From the first line to the last, give the material again exactly, without the images.
++++
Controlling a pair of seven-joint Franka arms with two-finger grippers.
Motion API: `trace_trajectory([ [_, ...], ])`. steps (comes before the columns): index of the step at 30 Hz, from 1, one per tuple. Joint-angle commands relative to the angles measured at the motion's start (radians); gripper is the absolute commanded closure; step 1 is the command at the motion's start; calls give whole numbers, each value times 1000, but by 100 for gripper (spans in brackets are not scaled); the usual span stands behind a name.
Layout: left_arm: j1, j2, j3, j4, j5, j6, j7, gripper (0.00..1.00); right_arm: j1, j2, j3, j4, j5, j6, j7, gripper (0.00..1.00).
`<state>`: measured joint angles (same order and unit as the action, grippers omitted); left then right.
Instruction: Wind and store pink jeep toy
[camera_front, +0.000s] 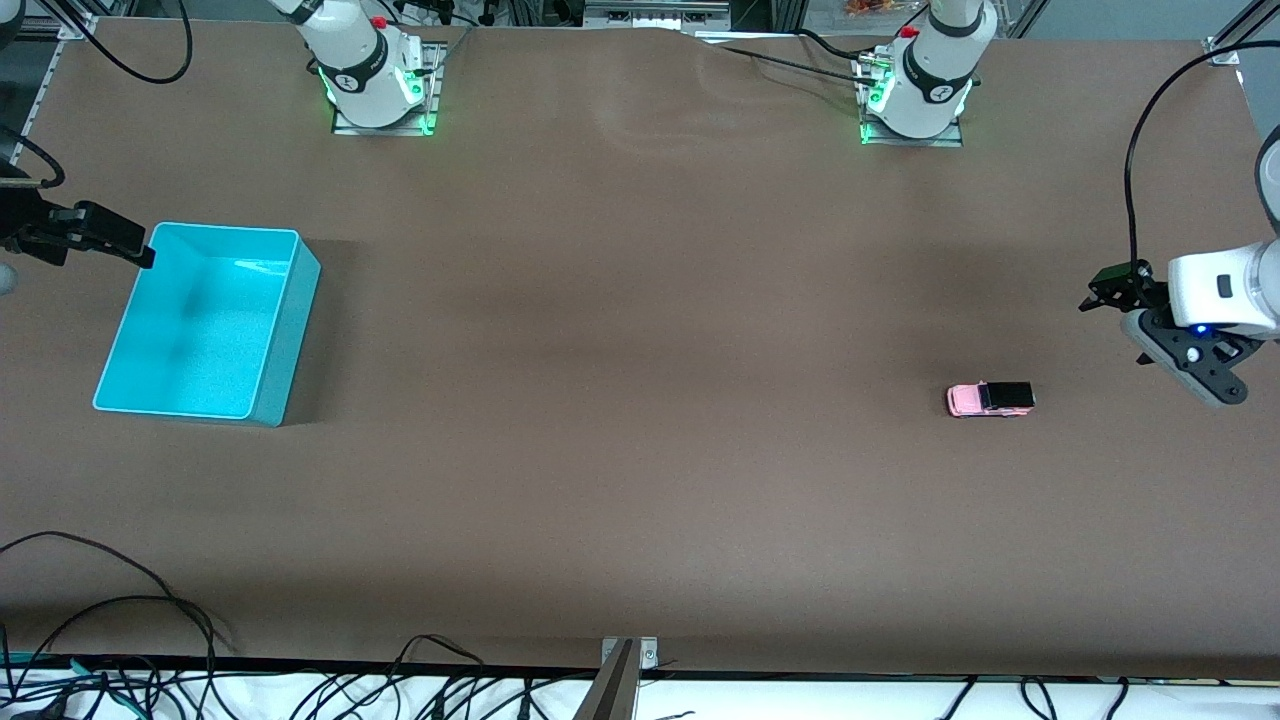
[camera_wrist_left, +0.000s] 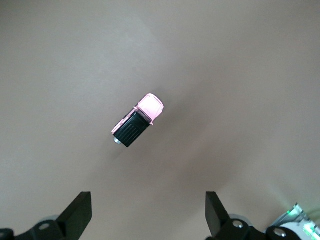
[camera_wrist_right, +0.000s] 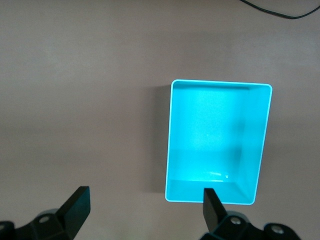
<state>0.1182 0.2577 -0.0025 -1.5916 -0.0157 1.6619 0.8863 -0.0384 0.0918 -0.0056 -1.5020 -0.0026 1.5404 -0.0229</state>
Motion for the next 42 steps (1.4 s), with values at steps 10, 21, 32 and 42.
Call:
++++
[ANSWER FOR THIS EXERCISE]:
Controlling a pair of seven-joint Franka arms with two-finger grippers.
Motion API: `trace_trajectory([ [_, ...], ])`. steps (comes before the columns): index of the step at 30 Hz, from 1, one per tuple. Joint-angle commands relative to the angles measured at the motion's start (radians); gripper is the absolute commanded closure; step 1 is the command at the motion's start; calls give whole numbers, each value times 1000, but by 100 for gripper (spans in brackets are not scaled); the usual span stands behind a name.
Layout: left_arm: j1, j2, j3, j4, j5, j6, j7, gripper (0.00..1.00); right_arm: j1, j2, j3, j4, j5, j6, j7, gripper (0.00..1.00).
`<state>`: measured joint angles (same order and unit as the action, grippers omitted); left then right.
Instruction: Wind and store pink jeep toy
[camera_front, +0.000s] 
[camera_wrist_left, +0.000s] 
[camera_wrist_right, +0.000s] 
<state>0.1182 0.2577 -0.0025 -1.5916 -0.0157 1.6619 0.8863 -0.0384 0.0918 -0.0056 -1.5020 -0.0026 1.5404 -0.0229</state>
Motion for the next 42 steps (1.4 s), with values at steps 10, 21, 32 and 42.
Call:

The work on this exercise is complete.